I’ve seen a few papers that use randomization inference as a robustness check. They permute their treatment variable many times, and estimate their model for each permutation, producing a null distribution of estimates. From this null distribution we can calculate a randomization inference (RI) p-value as the fraction of estimates that are more extreme than the original estimate. (This works because under the null hypothesis of no treatment effect, switching a unit from the treatment to the control group has no effect on the outcome.) These papers show that RI p-values are similar to their conventional p-values, and conclude that their results are robust.
But robust to what, exactly?
Consider the case of using control variables as a robustness check. When adding control to a regression, we’re showing that our result is not driven by possible confounders. If the coefficient loses significance, we conclude that the original effect was spurious.
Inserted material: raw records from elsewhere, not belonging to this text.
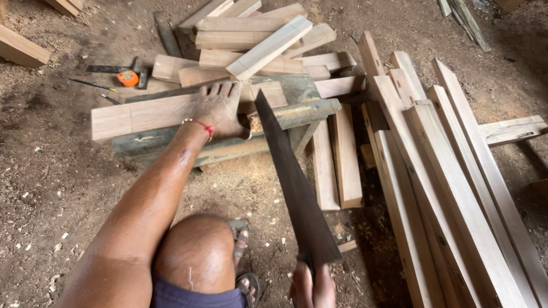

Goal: The person saws a piece of wood with a hand saw while holding it against a wooden bench, then positions another piece of wood to begin sawing it.

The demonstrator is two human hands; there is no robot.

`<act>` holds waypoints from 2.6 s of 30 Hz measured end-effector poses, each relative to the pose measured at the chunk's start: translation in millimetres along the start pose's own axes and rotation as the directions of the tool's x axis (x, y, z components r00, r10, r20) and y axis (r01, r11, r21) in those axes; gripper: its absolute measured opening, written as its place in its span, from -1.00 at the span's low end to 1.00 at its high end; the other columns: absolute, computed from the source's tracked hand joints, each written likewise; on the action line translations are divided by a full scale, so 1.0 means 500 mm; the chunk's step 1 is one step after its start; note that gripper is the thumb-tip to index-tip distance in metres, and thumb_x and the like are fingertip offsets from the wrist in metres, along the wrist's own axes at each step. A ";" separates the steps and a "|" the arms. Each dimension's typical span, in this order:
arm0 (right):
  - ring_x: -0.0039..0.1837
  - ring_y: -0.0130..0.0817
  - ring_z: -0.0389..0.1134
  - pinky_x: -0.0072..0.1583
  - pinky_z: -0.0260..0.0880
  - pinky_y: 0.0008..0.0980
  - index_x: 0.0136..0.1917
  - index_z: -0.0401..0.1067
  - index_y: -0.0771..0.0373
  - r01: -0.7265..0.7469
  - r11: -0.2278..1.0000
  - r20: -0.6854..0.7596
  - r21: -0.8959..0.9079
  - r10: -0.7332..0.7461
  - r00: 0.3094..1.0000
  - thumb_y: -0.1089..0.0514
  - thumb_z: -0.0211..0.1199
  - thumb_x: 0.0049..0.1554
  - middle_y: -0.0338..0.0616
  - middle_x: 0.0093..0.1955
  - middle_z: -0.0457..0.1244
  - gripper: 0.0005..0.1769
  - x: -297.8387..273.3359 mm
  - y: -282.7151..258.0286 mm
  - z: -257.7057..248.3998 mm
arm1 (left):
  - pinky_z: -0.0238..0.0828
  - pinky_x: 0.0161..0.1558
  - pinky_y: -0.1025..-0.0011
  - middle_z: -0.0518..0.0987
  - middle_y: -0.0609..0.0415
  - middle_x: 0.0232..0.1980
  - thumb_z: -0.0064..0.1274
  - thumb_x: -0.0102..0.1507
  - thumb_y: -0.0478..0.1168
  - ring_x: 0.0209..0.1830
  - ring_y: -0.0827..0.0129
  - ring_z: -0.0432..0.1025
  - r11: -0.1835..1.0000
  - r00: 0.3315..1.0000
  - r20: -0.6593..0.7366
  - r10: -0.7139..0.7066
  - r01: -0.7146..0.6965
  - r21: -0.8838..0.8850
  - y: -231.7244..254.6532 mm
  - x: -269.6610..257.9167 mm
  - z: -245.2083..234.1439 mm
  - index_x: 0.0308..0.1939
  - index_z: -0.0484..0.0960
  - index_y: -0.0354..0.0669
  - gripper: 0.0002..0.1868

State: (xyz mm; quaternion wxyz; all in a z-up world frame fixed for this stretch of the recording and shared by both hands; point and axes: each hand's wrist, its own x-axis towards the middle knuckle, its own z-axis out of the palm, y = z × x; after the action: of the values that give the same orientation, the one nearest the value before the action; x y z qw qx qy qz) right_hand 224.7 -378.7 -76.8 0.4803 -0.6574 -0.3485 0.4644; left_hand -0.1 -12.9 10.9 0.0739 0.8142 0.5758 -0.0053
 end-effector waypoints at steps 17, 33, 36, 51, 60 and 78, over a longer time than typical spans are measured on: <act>-0.53 -0.52 0.17 -0.51 0.16 -0.43 0.12 0.30 0.37 0.100 0.968 0.088 -0.232 -0.081 0.993 -0.08 -0.08 0.31 -0.27 -0.49 0.18 -0.56 0.081 -0.054 0.033 | -0.03 0.45 -0.02 0.13 -0.25 0.55 0.43 -0.16 0.38 0.55 -0.04 0.05 1.000 0.999 0.031 -0.014 0.014 -0.004 0.007 -0.002 -0.019 0.55 -0.02 -0.31 0.46; -0.47 -0.37 0.25 -0.48 0.37 -0.30 0.52 -0.04 0.33 0.228 0.908 0.159 -0.352 -0.182 0.970 -0.06 -0.16 0.28 -0.12 -0.36 0.26 -0.34 0.238 -0.168 0.159 | -0.05 0.47 0.01 0.17 -0.25 0.53 0.37 -0.13 0.42 0.54 -0.03 0.06 1.000 1.000 0.005 -0.010 0.010 0.027 0.002 -0.007 -0.014 0.56 -0.02 -0.36 0.47; -0.53 -0.56 0.18 -0.50 0.16 -0.45 0.26 0.32 0.28 0.136 0.969 0.103 -0.206 -0.117 0.988 -0.05 -0.09 0.28 -0.26 -0.49 0.20 -0.55 0.064 -0.058 0.022 | -0.09 0.47 -0.05 0.12 -0.29 0.54 0.41 -0.16 0.42 0.55 -0.07 0.01 1.000 1.000 0.024 -0.002 0.001 0.020 -0.006 0.002 -0.012 0.55 -0.05 -0.37 0.51; -0.45 -0.38 0.29 -0.45 0.43 -0.35 0.46 0.07 0.32 0.154 0.924 0.156 -0.351 -0.104 0.982 -0.06 -0.14 0.30 -0.09 -0.36 0.26 -0.42 0.280 -0.216 0.196 | -0.01 0.44 -0.02 0.18 -0.28 0.51 0.36 -0.12 0.43 0.54 -0.07 0.06 1.000 1.000 -0.018 0.004 -0.004 0.024 -0.001 0.000 -0.004 0.55 0.00 -0.35 0.44; -0.57 -0.49 0.17 -0.53 0.16 -0.44 0.17 0.38 0.35 0.029 0.987 -0.015 -0.155 -0.032 0.999 -0.03 0.07 0.21 -0.20 -0.56 0.19 -0.57 0.030 0.009 -0.016 | -0.13 0.50 -0.06 0.12 -0.25 0.55 0.43 -0.17 0.35 0.56 -0.07 0.00 0.999 1.000 0.013 -0.004 0.004 -0.031 -0.005 0.007 -0.001 0.56 -0.08 -0.34 0.49; -0.55 -0.44 0.16 -0.50 0.20 -0.40 0.20 0.43 0.34 -0.045 0.997 -0.211 -0.062 0.031 0.977 0.03 0.13 0.18 -0.16 -0.51 0.21 -0.59 0.022 0.069 -0.018 | -0.15 0.49 -0.05 0.08 -0.27 0.55 0.41 -0.15 0.43 0.56 -0.09 -0.04 1.000 1.000 -0.001 0.011 -0.011 -0.006 -0.004 0.001 -0.010 0.56 -0.10 -0.35 0.52</act>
State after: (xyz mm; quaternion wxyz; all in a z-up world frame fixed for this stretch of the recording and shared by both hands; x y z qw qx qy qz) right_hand 237.2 -381.7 -112.0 0.4834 -0.7247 -0.2986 0.3898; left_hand -2.2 -11.0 15.5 0.0762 0.8170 0.5715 -0.0029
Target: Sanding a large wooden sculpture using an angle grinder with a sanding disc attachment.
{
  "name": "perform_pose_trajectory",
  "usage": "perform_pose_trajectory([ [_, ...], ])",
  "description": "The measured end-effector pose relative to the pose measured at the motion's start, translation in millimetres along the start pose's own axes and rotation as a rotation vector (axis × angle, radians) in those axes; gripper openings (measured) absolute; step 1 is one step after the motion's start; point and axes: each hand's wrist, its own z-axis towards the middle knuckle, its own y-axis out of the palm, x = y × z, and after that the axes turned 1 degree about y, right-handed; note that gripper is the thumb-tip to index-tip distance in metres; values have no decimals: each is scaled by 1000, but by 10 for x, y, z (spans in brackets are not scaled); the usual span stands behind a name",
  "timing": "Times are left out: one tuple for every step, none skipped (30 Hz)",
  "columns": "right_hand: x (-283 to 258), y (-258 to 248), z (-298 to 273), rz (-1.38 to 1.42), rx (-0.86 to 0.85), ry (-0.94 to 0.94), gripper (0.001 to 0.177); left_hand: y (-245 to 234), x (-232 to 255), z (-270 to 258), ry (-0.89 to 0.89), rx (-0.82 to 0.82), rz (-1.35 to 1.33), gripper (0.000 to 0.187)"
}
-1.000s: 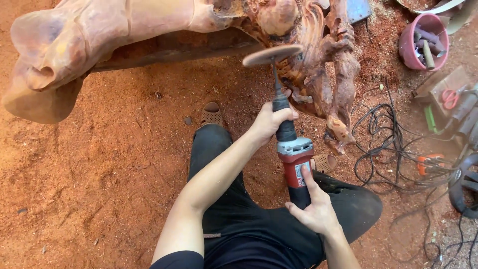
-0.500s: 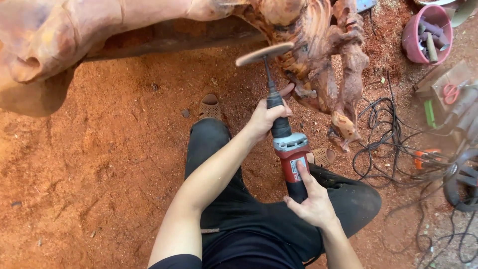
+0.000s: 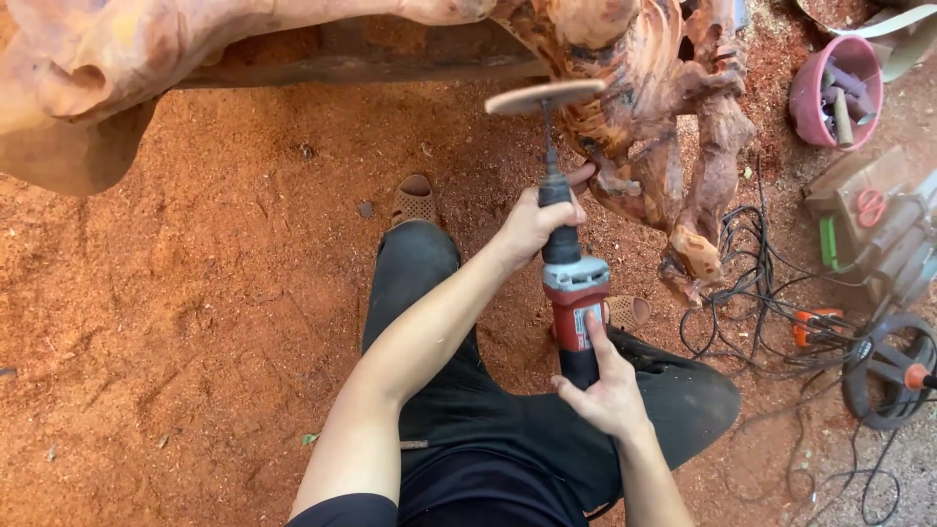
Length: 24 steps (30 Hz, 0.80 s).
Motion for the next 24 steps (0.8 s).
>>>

But if the coefficient is stable and remains significant, then we conclude that the effect is not driven by confounding, and we say that it is robust to controls (at least, the ones we included).
Returning to randomization inference, suppose our result is significant using conventional p-values (\(p<0.05\)), but not with randomization inference (\(p_{RI}>0.05\)). What’s happening here? Young (2019) says that conventional p-values can have ‘size distortions’ when the sample size is small and treatment effects are heterogeneous, resulting in concentrated leverage. This means that the size, AKA the false positive rate \(P(\)reject \(H_{0} \mid H_{0}) = P(p<\alpha \mid H_{0})\), is higher than the nominal significance level \(\alpha\).1 For instance, using \(\alpha =0.05\), we might have a false positive rate of \(0.1\). In this case, conventional p-values are invalid.
By comparison, RI has smaller size distortions. It performs better in settings of concentrated leverage, since it uses an exact test (with a known distribution for any sample size \(N\)), and hence doesn’t rely on convergence as \(N\) grows large. See Young (2019) for details. Upshot: we can think of RI as a robustness test for finite sample bias (in otherwise asymptotically correct variance estimates).
So in the case where we lose significance using RI (\(p<0.05\) and \(p_{RI}>0.05\)), we infer that the original result was driven by finite sample bias. In contrast, if \(p \approx p_{RI} <0.05\), then we conclude that the result is not driven by finite sample bias.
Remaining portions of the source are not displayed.